09 Febbraio 2010
"10 FEBBRAIO - GIORNO DEL RICORDO" - Giornata in ricordo delle Vittime delle Foibe
Il Giorno del ricordo si celebra il 10 febbraio, in memoria delle vittime delle foibe e dell'esodo giuliano-dalmata. Istituito con la legge n. 92 del 30 marzo 2004, concede anche un riconoscimento ai congiunti degli infoibati.
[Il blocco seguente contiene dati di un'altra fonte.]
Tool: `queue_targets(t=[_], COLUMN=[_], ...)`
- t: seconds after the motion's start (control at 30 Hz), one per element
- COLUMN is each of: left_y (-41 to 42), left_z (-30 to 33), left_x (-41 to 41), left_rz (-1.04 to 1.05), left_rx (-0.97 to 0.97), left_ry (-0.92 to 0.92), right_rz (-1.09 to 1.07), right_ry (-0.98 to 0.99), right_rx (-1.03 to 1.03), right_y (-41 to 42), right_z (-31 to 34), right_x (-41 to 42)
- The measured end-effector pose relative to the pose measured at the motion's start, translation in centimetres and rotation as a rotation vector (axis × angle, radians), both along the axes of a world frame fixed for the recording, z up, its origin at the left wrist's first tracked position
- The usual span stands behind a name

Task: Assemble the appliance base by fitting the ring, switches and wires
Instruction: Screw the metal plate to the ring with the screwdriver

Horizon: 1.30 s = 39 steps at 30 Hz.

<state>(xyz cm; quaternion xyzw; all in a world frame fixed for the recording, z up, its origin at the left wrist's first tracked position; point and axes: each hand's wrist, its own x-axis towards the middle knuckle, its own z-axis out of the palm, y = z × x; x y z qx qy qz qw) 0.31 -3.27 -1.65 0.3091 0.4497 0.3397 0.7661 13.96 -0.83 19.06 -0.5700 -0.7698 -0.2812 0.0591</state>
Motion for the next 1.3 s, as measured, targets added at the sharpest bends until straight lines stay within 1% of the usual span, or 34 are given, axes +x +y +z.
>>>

« La Repubblica riconosce il 10 febbraio quale "Giorno del ricordo" al fine di conservare e rinnovare la memoria della tragedia degli italiani e di tutte le vittime delle foibe, dell'esodo dalle loro terre degli istriani, fiumani e dalmati nel secondo dopoguerra e della più complessa vicenda del confine orientale. »
Con "massacri delle foibe" o, più comunemente, foibe si intendono gli eccidi perpetrati ai danni di migliaia di cittadini italiani per motivi etnici e politici alla fine e durante la seconda guerra mondiale in Venezia Giulia e Dalmazia. Tali eccidi furono per lo più compiuti dall'Armata popolare di liberazione della Iugoslavia. Negli eccidi furono coinvolti prevalentemente cittadini italiani di etnia italiana e in misura minore e con diverse motivazioni, anche cittadini italiani di nazionalità slovena e croata.
Il nome deriva dagli inghiottitoi di natura carsica dove furono gettati e, successivamente, rinvenuti i cadaveri di centinaia vittime e che localmente sono chiamati "foibe". Per estensione i termini "foibe" e il neologismo "infoibare" sono in seguito diventati sinonimi degli eccidi, che furono in realtà perpetrati con diverse modalità.